**About this exercise**
For each line of the data below that contains "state", return that line.

**Material provided**

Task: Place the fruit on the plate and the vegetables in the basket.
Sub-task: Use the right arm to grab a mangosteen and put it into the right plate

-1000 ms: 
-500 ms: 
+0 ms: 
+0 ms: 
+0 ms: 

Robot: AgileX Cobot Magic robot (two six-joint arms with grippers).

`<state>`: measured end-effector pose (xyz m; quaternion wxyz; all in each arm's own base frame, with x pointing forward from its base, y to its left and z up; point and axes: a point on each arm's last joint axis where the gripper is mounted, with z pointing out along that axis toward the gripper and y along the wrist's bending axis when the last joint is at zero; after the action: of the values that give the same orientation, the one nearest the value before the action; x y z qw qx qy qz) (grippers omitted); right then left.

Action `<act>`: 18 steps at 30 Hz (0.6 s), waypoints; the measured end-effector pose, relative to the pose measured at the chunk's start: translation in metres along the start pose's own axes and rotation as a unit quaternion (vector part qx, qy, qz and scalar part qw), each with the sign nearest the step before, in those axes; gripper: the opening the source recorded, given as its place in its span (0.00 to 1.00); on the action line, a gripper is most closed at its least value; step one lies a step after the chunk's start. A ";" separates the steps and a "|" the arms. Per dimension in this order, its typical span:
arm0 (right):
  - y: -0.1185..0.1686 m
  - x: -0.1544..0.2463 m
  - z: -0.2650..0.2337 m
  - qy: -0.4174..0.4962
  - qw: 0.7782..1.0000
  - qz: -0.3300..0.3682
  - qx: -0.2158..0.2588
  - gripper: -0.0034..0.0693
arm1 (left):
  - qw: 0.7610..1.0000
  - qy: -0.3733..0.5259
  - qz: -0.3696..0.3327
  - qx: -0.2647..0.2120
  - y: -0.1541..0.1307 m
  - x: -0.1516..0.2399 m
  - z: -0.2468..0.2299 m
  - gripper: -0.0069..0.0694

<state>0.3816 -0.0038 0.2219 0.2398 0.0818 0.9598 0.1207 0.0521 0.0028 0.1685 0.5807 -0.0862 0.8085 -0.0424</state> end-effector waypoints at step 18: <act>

**Solution**
`<state>`: measured end-effector pose (xyz m; quaternion wxyz; all in each arm's own base frame, with x pointing forward from its base, y to its left and z up; point and axes: a point on each arm's last joint axis where the gripper is mounted, with z pointing out along that axis toward the gripper and y along the wrist's bending axis when the last joint is at zero; after the action: of the values that give the same orientation, the one nearest the value before the action; x y z qw qx qy qz) (grippers omitted); right then left.
<state>0.3816 -0.0038 0.2219 0.2398 0.0818 0.9598 0.1207 0.0521 0.0028 0.1685 0.5807 -0.0862 0.8085 -0.0424</state> end-effector waypoints at step 18: <act>

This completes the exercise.